WHAT TO PRODUCE -
Search the entries for lines that contain the word "direction", and report each one found.

SUPPLIED MATERIAL -
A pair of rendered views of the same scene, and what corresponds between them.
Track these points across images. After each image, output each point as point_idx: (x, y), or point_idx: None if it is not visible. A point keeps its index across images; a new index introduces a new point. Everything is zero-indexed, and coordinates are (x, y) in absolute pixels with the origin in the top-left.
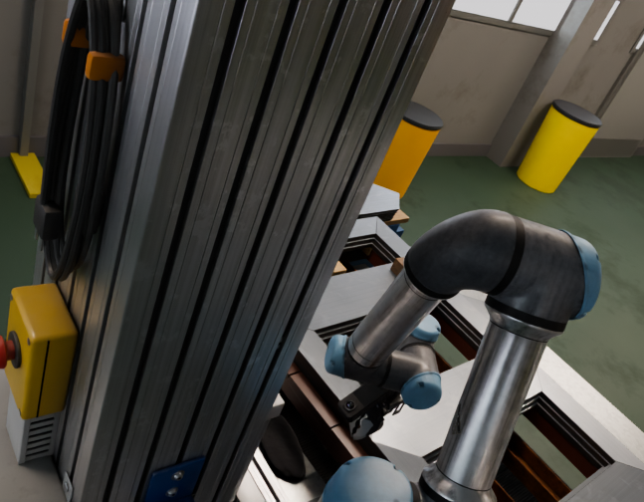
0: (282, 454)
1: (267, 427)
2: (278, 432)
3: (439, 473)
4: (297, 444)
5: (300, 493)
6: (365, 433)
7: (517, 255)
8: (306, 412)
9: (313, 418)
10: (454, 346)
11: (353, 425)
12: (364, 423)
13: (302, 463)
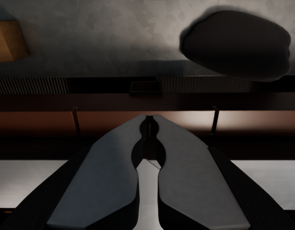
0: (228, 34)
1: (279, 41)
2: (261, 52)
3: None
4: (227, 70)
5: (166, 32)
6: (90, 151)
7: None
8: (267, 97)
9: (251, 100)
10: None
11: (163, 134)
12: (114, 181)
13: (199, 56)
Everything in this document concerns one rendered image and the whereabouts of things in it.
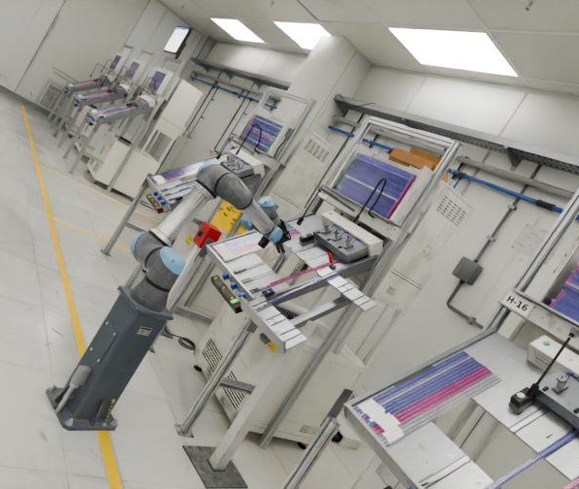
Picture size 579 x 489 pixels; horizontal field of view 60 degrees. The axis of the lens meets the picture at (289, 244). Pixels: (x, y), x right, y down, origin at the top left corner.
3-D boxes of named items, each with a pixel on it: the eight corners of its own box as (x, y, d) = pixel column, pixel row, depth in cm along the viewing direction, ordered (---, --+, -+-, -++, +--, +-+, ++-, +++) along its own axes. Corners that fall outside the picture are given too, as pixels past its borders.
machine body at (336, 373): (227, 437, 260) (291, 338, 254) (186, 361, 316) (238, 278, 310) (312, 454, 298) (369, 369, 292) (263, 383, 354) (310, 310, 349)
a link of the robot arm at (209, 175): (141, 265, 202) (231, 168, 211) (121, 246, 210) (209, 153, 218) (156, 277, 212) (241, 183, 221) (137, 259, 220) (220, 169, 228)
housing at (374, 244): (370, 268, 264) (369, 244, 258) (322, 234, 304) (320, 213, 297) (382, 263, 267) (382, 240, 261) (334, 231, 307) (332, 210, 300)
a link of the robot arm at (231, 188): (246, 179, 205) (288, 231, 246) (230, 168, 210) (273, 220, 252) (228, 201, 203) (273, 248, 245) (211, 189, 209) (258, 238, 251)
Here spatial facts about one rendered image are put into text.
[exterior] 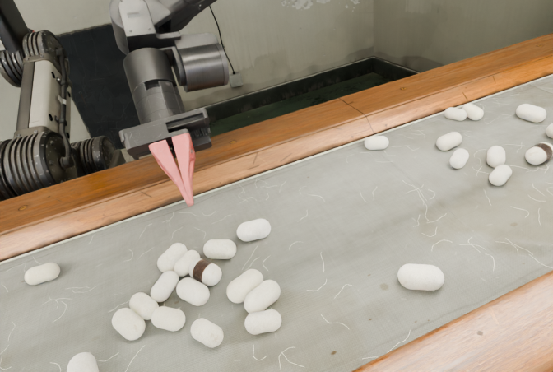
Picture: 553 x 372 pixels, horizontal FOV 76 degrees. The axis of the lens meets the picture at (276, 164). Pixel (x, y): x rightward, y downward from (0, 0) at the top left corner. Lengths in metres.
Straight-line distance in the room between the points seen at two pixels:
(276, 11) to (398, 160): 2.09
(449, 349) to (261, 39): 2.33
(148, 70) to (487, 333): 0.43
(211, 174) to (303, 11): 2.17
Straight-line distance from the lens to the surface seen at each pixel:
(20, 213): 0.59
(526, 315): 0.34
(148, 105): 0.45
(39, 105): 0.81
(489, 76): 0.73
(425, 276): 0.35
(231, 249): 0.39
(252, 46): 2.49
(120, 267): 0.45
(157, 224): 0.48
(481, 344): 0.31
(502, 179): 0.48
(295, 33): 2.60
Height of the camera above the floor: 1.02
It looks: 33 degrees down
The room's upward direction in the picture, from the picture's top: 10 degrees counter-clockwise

YOUR RESPONSE -
3-D boxes of named items, each with a pixel on it: the eight corners of its own box as (x, y, d) = pixel column, pixel row, depth in cm along the viewing direction, ordered (---, --+, -+-, -++, +--, +-+, ++-, +++) along its own axes. Corners that fall outside the picture are given too, as pixels past its borders.
The room's upward direction in the picture, from the picture's top: 10 degrees counter-clockwise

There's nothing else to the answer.